Yeni dünyanın yeni Okayama şehrindeki varoşlardan birinde hacker’lık yaparak ekmeğine bakan dede, bir striptiz kulübü işleten karısı nineyle birlikte günü kurtarmanın derdinde yaşamlarını sürdürürken diğer yandan da ne idüğü belirsiz “Prenses”in peşindelerdir. Ancak bir efsane olan “Prenses”e ulaşmak pek mümkün değildir çünkü şehir ve dünya Nakata Inc. adlı çok uluslu, her şeye muktedir bir şirket tarafından yönetilmektedir ve Nakata Inc. kendine dokunmaya çalışandan pek hoşlanmadığı için buna kalkışanları en “hafifinden” ölümle cezalandırmaktadır.
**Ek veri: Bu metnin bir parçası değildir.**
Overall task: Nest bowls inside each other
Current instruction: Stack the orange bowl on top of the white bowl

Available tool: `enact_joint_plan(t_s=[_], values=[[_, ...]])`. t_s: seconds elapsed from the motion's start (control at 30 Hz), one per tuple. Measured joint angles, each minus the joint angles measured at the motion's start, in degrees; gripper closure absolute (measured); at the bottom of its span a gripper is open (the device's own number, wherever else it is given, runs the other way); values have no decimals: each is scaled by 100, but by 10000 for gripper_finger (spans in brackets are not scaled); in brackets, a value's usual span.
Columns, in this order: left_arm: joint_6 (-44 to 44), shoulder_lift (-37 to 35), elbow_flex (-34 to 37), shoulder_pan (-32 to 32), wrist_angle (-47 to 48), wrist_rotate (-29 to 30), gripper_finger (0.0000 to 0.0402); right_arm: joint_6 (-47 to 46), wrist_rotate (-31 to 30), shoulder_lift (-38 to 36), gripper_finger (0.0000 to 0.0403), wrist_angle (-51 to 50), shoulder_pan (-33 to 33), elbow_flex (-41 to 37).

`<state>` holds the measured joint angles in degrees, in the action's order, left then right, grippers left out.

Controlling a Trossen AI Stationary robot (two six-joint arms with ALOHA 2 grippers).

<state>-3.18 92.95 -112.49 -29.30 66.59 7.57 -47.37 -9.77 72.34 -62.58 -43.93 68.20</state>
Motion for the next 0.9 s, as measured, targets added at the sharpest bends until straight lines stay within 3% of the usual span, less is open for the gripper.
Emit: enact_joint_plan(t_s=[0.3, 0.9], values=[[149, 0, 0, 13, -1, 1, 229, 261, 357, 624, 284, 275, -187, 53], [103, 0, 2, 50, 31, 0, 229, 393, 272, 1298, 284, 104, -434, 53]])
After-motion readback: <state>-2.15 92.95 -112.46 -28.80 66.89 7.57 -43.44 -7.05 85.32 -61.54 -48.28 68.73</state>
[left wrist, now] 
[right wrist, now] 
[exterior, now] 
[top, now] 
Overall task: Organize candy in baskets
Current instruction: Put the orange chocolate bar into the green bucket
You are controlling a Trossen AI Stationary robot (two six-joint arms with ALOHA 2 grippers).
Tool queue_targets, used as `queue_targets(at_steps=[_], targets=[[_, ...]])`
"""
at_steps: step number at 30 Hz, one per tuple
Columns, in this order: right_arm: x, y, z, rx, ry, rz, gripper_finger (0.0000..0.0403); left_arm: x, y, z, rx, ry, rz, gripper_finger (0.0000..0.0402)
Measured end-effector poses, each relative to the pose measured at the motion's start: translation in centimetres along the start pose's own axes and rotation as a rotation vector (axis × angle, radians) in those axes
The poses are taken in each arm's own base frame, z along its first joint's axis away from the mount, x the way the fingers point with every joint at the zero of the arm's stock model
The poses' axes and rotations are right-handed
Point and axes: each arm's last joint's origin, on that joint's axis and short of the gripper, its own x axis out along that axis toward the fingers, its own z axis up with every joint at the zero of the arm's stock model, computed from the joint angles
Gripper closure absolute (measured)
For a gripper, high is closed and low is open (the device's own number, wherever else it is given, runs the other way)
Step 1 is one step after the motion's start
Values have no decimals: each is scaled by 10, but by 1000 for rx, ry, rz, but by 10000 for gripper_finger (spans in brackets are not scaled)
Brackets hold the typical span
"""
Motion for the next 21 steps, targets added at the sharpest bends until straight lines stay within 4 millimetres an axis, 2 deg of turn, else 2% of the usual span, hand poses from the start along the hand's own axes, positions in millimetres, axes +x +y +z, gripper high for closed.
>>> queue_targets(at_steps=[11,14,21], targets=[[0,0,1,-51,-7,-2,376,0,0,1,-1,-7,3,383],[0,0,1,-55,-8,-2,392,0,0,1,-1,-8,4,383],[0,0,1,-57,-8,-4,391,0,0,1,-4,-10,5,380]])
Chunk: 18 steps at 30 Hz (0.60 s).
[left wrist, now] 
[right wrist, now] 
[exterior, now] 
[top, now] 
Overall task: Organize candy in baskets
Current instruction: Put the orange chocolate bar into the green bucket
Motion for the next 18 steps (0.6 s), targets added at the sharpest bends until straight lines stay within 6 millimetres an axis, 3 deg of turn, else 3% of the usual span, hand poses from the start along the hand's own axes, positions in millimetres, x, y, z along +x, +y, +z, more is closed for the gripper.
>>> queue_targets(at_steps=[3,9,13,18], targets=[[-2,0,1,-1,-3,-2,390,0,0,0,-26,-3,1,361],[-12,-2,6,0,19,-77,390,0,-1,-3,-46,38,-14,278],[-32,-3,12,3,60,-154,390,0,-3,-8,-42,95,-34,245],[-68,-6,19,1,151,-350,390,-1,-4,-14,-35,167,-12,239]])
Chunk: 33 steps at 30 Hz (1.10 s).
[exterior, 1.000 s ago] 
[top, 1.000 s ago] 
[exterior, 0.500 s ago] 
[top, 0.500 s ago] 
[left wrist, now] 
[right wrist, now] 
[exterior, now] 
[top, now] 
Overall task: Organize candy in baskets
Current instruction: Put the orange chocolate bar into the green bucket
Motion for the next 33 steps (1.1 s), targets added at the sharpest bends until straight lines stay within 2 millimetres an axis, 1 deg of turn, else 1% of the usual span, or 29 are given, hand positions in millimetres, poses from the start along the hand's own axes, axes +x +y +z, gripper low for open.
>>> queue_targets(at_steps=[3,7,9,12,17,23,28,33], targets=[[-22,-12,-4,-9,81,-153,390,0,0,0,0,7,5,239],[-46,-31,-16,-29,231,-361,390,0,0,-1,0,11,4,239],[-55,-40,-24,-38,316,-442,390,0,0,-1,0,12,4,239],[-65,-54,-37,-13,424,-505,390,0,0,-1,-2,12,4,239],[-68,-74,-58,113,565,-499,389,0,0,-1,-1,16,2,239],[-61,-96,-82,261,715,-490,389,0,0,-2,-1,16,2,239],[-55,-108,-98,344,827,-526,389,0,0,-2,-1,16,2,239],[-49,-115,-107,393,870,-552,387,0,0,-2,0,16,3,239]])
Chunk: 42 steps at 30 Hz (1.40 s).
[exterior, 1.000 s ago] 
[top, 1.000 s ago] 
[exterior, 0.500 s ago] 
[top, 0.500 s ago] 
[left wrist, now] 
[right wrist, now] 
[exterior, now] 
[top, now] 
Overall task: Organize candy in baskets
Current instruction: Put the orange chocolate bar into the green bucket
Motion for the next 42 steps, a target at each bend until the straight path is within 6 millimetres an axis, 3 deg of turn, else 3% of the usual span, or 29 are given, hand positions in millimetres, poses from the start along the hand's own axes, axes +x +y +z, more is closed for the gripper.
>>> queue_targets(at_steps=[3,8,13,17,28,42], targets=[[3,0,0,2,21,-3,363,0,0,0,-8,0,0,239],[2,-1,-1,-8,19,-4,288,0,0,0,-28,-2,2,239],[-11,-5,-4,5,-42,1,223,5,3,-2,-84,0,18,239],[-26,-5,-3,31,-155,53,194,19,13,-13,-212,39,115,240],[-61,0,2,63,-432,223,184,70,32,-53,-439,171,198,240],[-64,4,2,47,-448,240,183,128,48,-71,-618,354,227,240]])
Bir nevi yeraltı yaşamı süren dede ve ninenin hayatı, pembe saçlı gizemli bir çocuğun striptiz kulübüne gelmesiyle değişir. Ceset gibi kulübe düşen genç adam, öldü sanılarak nine tarafından kulüpte kullanılmak üzereyken dede onun ölmediğini sadece kendinden geçtiğini anlar. Nine, personel ihtiyacını ölmüş bedenlere yapay zekâ yükleyip onlardan yeni insanlar yaratarak karşıladığı için aynı tarifeyi bu çocuk için de kullanmak ister ancak dede çocuğa müdahale ederek onu hayata döndürür. Bu arada çocuğun vücudunda KBY adı verilen bir veri taşıdığını fark ederler. KBY, Nakata Inc. de dahil olmak üzere dünya üzerindeki her şeyi kontrol altına alabilecek bir sistemdir. Nine, dede ve diğer yoldaşları, ninenin Momotaro adını verdiği çocuğu önlerine katarak, üzerlerine çullanmış despotik yönetime karşı diklenmek için harekete geçerler. Ancak bunun için elbette öncelikle KBY’nin şifresinin kırılması gerekmektedir…
“Cyberpunk Momotaro”, fikir ilk ortaya çıktığında sanatçılar ve yazarlar tarafından üretilmiş. Ancak günümüzde iyice gelişen yapay zekânın nelere kadir olabileceğini anlamak ve işlevselliğini test etmek için yapay zekânın yeteneklerine başvurulmuş. Sonunda da yapay zekâ “testi” geçmiş ve Rootport ekibinin girişte yazdığım “Şeftali Oğlan” masalının modern versiyonunun yaratılmasına yardımcı olmuş. Çok uzak olmayacak distopik bir gelecekten kesitler sunan ve gelenekselle çağdaş öğeleri bir arada sunarak adına yaraşır bir hikâyenin başlangıç fitilini ateşleyen “Cyberpunk Momotaro”, hem bugün hem de ilerisi için de pek çok mesajı içinde barındırması bakımından da ayrı bir önem taşıyan, ismine yaraşır bir macerayı okurla buluşturuyor.